▶ EXERCISE INSTRUCTIONS: Keep only the lines of the data below that contain "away", and copy them.

▶ SOURCE MATERIAL:
# # # # #
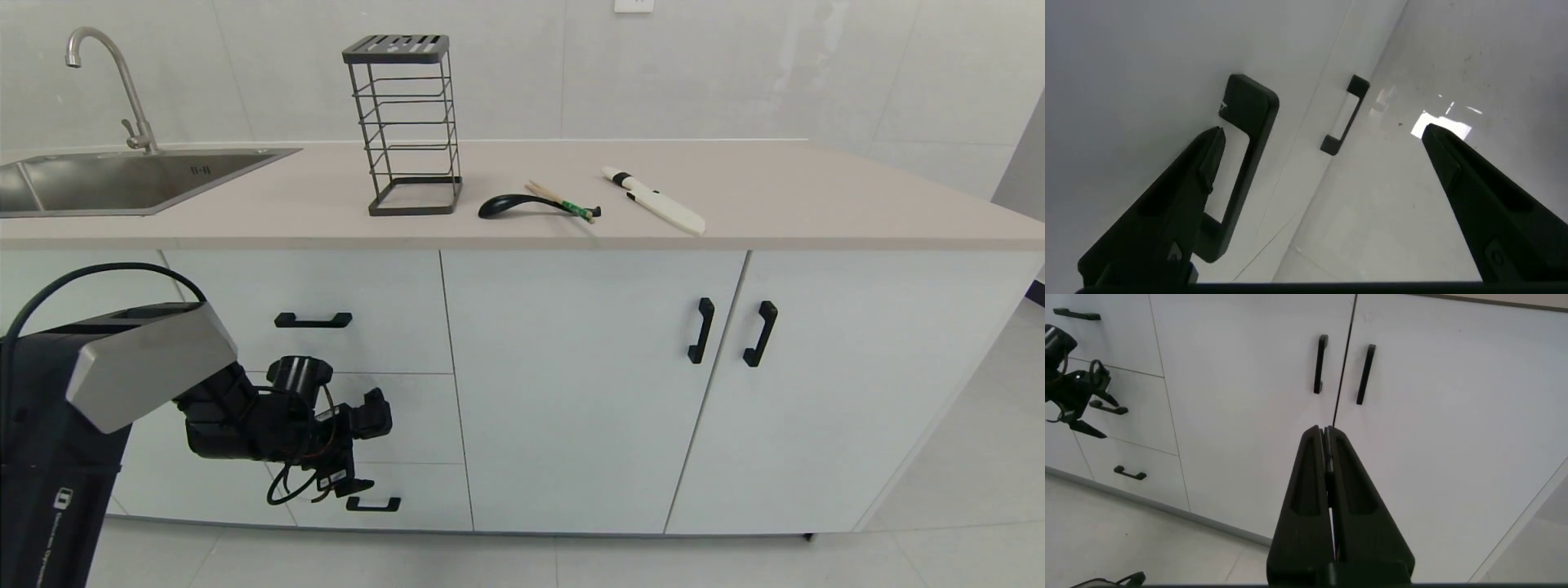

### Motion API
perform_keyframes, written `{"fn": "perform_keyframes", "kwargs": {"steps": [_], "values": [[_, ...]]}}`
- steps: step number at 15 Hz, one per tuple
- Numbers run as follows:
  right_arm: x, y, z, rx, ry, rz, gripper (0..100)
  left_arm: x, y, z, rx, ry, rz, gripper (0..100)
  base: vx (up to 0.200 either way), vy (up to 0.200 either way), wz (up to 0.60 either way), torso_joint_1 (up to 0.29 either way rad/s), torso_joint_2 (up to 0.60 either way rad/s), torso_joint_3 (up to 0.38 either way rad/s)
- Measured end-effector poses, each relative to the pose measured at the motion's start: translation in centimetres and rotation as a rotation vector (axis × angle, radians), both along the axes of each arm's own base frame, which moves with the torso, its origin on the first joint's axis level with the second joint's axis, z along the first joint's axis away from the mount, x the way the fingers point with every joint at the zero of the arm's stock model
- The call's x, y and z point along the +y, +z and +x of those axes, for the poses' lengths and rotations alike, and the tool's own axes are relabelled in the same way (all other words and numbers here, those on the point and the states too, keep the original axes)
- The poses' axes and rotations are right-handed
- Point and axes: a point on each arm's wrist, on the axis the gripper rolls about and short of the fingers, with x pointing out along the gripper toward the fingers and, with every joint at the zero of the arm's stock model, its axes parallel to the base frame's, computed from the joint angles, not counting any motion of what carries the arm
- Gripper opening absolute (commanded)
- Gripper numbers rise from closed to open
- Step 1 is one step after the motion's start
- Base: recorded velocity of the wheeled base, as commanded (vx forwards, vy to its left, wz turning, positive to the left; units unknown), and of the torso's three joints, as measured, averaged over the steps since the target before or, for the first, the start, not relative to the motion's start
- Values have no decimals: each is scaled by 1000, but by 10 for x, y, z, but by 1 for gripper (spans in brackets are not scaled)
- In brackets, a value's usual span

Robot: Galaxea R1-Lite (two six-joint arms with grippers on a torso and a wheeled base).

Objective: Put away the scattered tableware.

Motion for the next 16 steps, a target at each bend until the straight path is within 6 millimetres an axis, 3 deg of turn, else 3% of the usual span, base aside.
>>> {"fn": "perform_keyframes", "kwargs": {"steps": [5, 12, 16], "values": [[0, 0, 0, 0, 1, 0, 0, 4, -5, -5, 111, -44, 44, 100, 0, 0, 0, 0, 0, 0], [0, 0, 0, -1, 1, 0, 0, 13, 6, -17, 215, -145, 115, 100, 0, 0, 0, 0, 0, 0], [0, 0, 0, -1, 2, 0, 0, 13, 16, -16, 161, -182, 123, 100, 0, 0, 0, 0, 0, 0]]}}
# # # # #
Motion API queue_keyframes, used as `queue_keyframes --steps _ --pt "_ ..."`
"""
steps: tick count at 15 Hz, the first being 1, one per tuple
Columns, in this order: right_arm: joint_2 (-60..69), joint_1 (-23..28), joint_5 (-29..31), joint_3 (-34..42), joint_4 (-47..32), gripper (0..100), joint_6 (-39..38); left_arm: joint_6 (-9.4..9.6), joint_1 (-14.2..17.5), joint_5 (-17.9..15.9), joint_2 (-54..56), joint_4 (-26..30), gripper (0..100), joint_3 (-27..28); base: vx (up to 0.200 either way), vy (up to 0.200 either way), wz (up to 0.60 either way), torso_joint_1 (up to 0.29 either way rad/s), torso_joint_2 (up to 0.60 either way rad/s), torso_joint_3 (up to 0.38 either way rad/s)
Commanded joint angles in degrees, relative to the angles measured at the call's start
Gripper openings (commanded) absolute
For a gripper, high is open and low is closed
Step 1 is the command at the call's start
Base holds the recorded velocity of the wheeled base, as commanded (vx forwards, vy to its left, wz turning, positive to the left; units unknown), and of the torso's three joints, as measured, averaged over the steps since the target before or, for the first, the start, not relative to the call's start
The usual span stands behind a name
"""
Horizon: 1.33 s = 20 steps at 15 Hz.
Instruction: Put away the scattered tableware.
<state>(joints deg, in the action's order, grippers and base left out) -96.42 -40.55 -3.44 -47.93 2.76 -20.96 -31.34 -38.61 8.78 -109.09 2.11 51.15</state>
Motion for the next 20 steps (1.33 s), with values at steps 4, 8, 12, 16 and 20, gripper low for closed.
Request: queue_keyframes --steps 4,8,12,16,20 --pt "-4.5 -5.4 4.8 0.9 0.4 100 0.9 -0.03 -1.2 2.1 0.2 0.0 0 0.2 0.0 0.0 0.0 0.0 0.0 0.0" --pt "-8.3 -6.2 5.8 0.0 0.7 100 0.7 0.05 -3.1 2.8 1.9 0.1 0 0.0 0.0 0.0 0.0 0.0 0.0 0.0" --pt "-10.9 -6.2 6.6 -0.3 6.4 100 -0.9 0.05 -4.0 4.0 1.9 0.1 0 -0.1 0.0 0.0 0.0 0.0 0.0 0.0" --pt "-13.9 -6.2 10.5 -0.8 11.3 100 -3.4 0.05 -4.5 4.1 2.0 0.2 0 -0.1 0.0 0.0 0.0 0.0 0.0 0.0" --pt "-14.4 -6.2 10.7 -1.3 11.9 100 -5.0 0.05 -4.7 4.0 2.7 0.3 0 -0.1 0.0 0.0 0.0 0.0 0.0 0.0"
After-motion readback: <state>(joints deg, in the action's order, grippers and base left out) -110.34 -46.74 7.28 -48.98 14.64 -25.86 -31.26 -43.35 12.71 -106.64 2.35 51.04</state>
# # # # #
▶ SOLUTION TO THIS EXERCISE:
- Measured end-effector poses, each relative to the pose measured at the motion's start: translation in centimetres and rotation as a rotation vector (axis × angle, radians), both along the axes of each arm's own base frame, which moves with the torso, its origin on the first joint's axis level with the second joint's axis, z along the first joint's axis away from the mount, x the way the fingers point with every joint at the zero of the arm's stock model
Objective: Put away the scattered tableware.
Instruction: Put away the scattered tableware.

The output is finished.